▶ _WHAT IS NEEDED_: Repeat exactly the lines below that lie between the line with "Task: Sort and" and the line with "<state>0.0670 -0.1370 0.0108", counting both of those lines as part of the answer.

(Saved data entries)
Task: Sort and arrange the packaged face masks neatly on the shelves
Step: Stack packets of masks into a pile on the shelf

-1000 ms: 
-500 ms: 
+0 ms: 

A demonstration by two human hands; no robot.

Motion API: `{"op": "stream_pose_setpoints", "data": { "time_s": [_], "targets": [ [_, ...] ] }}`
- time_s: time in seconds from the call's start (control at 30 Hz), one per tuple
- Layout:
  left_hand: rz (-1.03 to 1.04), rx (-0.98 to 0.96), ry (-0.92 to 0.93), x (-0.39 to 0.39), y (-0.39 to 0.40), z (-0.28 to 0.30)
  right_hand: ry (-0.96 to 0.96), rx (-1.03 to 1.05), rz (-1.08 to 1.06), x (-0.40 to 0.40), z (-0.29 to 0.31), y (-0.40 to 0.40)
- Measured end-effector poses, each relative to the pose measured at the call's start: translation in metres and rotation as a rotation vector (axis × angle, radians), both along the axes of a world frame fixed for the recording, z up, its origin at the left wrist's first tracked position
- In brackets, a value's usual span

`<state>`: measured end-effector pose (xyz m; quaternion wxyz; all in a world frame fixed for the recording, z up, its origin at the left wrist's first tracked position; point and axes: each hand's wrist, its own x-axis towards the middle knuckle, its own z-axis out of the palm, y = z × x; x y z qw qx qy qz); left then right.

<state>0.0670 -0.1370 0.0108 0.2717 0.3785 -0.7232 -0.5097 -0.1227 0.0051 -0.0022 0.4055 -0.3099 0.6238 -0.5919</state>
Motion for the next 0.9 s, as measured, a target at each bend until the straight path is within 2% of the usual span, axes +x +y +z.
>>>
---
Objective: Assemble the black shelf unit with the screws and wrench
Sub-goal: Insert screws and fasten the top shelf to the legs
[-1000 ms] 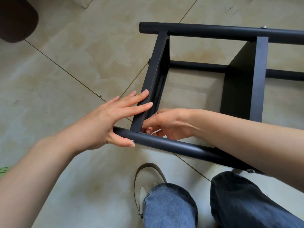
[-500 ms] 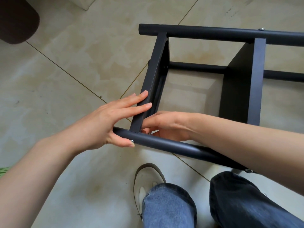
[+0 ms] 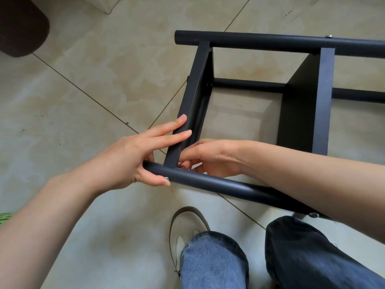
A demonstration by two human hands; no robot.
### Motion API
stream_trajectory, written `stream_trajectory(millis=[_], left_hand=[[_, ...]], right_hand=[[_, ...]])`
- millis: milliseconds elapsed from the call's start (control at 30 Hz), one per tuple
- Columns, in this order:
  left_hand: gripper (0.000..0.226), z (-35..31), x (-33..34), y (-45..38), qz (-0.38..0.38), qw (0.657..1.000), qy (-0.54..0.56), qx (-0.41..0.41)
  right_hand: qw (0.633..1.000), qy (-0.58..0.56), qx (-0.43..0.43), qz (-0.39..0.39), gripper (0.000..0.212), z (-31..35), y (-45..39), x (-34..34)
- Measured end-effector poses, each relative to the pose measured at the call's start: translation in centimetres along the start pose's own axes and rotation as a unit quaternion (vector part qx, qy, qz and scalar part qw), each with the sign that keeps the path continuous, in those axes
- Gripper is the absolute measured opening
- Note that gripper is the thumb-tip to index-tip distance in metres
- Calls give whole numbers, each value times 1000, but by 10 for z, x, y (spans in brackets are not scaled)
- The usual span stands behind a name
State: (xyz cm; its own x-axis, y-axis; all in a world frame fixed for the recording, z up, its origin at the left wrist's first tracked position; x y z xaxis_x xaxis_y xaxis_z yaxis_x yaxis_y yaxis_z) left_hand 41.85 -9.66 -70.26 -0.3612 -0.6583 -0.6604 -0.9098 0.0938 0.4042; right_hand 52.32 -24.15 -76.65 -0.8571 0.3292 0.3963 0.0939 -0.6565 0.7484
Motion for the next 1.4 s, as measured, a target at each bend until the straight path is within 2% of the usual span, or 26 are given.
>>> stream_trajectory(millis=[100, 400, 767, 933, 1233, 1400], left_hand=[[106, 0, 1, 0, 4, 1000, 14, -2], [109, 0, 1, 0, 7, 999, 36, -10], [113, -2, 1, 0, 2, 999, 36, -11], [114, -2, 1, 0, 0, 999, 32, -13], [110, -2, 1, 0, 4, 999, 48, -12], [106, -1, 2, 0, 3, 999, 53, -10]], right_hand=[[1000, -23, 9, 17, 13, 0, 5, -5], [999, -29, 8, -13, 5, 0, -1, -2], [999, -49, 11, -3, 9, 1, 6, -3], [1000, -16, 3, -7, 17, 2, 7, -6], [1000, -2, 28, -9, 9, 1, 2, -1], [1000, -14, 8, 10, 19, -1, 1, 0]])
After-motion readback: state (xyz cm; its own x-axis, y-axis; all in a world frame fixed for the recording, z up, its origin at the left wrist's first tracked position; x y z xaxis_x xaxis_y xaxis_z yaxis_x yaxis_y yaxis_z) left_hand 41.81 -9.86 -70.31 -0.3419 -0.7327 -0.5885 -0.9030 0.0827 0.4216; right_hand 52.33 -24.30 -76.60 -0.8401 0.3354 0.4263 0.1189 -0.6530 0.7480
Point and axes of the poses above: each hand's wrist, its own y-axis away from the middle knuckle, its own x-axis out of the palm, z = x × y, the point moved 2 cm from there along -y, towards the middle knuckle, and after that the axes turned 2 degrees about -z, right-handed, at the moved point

▶ _ANSWER TO THIS TASK_:
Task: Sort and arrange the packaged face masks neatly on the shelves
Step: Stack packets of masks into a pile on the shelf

-1000 ms: 
-500 ms: 
+0 ms: 

A demonstration by two human hands; no robot.

Motion API: `{"op": "stream_pose_setpoints", "data": { "time_s": [_], "targets": [ [_, ...] ] }}`
- time_s: time in seconds from the call's start (control at 30 Hz), one per tuple
- Layout:
  left_hand: rz (-1.03 to 1.04), rx (-0.98 to 0.96), ry (-0.92 to 0.93), x (-0.39 to 0.39), y (-0.39 to 0.40), z (-0.28 to 0.30)
  right_hand: ry (-0.96 to 0.96), rx (-1.03 to 1.05), rz (-1.08 to 1.06), x (-0.40 to 0.40), z (-0.29 to 0.31), y (-0.40 to 0.40)
- Measured end-effector poses, each relative to the pose measured at the call's start: translation in metres and rotation as a rotation vector (axis × angle, radians), both along the axes of a world frame fixed for the recording, z up, its origin at the left wrist's first tracked position
- In brackets, a value's usual span

`<state>`: measured end-effector pose (xyz m; quaternion wxyz; all in a world frame fixed for the recording, z up, its origin at the left wrist's first tracked position; point and axes: each hand's wrist, its own x-axis towards the middle knuckle, its own z-axis out of the palm, y = z × x; x y z qw qx qy qz); left then right.

<state>0.0670 -0.1370 0.0108 0.2717 0.3785 -0.7232 -0.5097 -0.1227 0.0051 -0.0022 0.4055 -0.3099 0.6238 -0.5919</state>

There is nothing else to add to the answer.